### What you need to do
In full and without change, transcribe the records below.

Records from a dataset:
-- Opening Marker --
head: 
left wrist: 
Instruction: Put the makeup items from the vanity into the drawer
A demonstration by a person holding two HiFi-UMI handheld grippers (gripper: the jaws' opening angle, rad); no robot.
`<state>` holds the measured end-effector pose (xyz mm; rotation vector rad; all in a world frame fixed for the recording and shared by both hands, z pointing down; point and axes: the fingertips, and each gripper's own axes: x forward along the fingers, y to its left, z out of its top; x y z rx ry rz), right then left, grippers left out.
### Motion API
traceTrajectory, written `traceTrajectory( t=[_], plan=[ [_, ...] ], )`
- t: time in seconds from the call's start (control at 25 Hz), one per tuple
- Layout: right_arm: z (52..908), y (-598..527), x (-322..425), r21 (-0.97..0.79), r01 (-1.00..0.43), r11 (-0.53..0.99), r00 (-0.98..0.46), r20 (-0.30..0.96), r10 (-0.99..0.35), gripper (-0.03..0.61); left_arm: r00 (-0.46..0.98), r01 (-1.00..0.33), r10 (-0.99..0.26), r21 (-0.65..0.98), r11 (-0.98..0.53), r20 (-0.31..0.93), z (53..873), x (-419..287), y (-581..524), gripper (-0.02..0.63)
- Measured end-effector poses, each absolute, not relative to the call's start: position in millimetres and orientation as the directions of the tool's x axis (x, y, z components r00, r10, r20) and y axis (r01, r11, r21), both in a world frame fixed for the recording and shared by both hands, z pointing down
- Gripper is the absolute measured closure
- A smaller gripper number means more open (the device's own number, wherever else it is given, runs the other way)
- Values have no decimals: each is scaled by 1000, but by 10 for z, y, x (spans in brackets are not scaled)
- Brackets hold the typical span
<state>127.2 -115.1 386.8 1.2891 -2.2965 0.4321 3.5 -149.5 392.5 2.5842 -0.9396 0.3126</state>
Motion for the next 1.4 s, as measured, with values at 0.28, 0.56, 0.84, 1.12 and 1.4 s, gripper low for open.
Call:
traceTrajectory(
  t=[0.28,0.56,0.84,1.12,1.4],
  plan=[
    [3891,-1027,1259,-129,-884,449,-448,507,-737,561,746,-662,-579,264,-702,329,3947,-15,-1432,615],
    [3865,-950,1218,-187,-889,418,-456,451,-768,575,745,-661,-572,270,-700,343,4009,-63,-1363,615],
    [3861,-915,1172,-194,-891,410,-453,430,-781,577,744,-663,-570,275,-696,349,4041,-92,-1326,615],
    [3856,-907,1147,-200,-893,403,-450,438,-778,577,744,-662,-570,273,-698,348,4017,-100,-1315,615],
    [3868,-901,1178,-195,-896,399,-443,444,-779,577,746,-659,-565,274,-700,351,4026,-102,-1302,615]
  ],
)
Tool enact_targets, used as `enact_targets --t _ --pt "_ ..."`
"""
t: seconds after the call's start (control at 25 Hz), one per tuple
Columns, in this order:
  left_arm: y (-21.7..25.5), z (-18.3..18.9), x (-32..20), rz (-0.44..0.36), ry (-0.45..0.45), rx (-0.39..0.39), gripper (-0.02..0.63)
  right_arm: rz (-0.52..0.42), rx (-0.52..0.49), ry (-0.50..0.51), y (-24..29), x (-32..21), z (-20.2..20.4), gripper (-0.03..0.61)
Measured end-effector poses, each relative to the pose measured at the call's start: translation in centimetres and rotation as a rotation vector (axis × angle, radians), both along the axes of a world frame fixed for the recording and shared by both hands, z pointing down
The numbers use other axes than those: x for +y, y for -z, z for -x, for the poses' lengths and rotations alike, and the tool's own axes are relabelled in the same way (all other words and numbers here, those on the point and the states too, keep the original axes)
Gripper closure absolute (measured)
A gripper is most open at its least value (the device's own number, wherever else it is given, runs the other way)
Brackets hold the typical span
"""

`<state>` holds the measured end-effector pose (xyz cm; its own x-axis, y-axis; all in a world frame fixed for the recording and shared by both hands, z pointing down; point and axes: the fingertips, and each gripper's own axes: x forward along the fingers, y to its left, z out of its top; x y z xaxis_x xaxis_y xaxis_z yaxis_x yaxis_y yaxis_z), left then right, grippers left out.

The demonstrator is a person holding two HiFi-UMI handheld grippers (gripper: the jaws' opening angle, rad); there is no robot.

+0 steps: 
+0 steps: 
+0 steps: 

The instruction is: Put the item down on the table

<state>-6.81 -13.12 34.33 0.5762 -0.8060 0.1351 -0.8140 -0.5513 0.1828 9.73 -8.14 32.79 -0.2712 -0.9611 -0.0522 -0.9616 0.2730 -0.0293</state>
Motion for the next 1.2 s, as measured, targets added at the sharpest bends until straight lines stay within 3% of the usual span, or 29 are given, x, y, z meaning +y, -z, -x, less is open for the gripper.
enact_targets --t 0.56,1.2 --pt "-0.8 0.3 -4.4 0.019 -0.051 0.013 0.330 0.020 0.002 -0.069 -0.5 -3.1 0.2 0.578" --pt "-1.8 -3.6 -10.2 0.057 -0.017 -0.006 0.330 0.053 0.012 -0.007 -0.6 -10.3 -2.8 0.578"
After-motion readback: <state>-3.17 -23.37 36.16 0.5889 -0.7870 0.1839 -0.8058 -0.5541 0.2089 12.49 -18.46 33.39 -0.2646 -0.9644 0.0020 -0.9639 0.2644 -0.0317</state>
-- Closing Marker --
### Your response
head: 
left wrist: 
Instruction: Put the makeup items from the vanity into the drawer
A demonstration by a person holding two HiFi-UMI handheld grippers (gripper: the jaws' opening angle, rad); no robot.
`<state>` holds the measured end-effector pose (xyz mm; rotation vector rad; all in a world frame fixed for the recording and shared by both hands, z pointing down; point and axes: the fingertips, and each gripper's own axes: x forward along the fingers, y to its left, z out of its top; x y z rx ry rz), right then left, grippers left out.
### Motion API
traceTrajectory, written `traceTrajectory( t=[_], plan=[ [_, ...] ], )`
- t: time in seconds from the call's start (control at 25 Hz), one per tuple
- Layout: right_arm: z (52..908), y (-598..527), x (-322..425), r21 (-0.97..0.79), r01 (-1.00..0.43), r11 (-0.53..0.99), r00 (-0.98..0.46), r20 (-0.30..0.96), r10 (-0.99..0.35), gripper (-0.03..0.61); left_arm: r00 (-0.46..0.98), r01 (-1.00..0.33), r10 (-0.99..0.26), r21 (-0.65..0.98), r11 (-0.98..0.53), r20 (-0.31..0.93), z (53..873), x (-419..287), y (-581..524), gripper (-0.02..0.63)
- Measured end-effector poses, each absolute, not relative to the call's start: position in millimetres and orientation as the directions of the tool's x axis (x, y, z components r00, r10, r20) and y axis (r01, r11, r21), both in a world frame fixed for the recording and shared by both hands, z pointing down
- Gripper is the absolute measured closure
- A smaller gripper number means more open (the device's own number, wherever else it is given, runs the other way)
- Values have no decimals: each is scaled by 1000, but by 10 for z, y, x (spans in brackets are not scaled)
- Brackets hold the typical span
<state>127.2 -115.1 386.8 1.2891 -2.2965 0.4321 3.5 -149.5 392.5 2.5842 -0.9396 0.3126</state>
Motion for the next 1.4 s, as measured, with values at 0.28, 0.56, 0.84, 1.12 and 1.4 s, gripper low for open.
Call:
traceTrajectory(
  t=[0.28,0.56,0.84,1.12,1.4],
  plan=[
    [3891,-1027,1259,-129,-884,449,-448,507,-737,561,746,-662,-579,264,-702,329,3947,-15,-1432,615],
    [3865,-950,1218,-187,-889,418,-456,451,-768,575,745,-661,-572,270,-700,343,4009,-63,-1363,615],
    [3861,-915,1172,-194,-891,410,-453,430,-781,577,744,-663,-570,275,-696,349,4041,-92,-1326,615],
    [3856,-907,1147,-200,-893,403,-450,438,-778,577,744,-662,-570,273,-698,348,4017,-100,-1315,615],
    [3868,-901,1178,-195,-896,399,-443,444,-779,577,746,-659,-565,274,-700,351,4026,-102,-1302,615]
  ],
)
Tool enact_targets, used as `enact_targets --t _ --pt "_ ..."`
"""
t: seconds after the call's start (control at 25 Hz), one per tuple
Columns, in this order:
  left_arm: y (-21.7..25.5), z (-18.3..18.9), x (-32..20), rz (-0.44..0.36), ry (-0.45..0.45), rx (-0.39..0.39), gripper (-0.02..0.63)
  right_arm: rz (-0.52..0.42), rx (-0.52..0.49), ry (-0.50..0.51), y (-24..29), x (-32..21), z (-20.2..20.4), gripper (-0.03..0.61)
Measured end-effector poses, each relative to the pose measured at the call's start: translation in centimetres and rotation as a rotation vector (axis × angle, radians), both along the axes of a world frame fixed for the recording and shared by both hands, z pointing down
The numbers use other axes than those: x for +y, y for -z, z for -x, for the poses' lengths and rotations alike, and the tool's own axes are relabelled in the same way (all other words and numbers here, those on the point and the states too, keep the original axes)
Gripper closure absolute (measured)
A gripper is most open at its least value (the device's own number, wherever else it is given, runs the other way)
Brackets hold the typical span
"""

`<state>` holds the measured end-effector pose (xyz cm; its own x-axis, y-axis; all in a world frame fixed for the recording and shared by both hands, z pointing down; point and axes: the fingertips, and each gripper's own axes: x forward along the fingers, y to its left, z out of its top; x y z xaxis_x xaxis_y xaxis_z yaxis_x yaxis_y yaxis_z), left then right, grippers left out.

The demonstrator is a person holding two HiFi-UMI handheld grippers (gripper: the jaws' opening angle, rad); there is no robot.

+0 steps: 
+0 steps: 
+0 steps: 

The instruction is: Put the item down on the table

<state>-6.81 -13.12 34.33 0.5762 -0.8060 0.1351 -0.8140 -0.5513 0.1828 9.73 -8.14 32.79 -0.2712 -0.9611 -0.0522 -0.9616 0.2730 -0.0293</state>
Motion for the next 1.2 s, as measured, targets added at the sharpest bends until straight lines stay within 3% of the usual span, or 29 are given, x, y, z meaning +y, -z, -x, less is open for the gripper.
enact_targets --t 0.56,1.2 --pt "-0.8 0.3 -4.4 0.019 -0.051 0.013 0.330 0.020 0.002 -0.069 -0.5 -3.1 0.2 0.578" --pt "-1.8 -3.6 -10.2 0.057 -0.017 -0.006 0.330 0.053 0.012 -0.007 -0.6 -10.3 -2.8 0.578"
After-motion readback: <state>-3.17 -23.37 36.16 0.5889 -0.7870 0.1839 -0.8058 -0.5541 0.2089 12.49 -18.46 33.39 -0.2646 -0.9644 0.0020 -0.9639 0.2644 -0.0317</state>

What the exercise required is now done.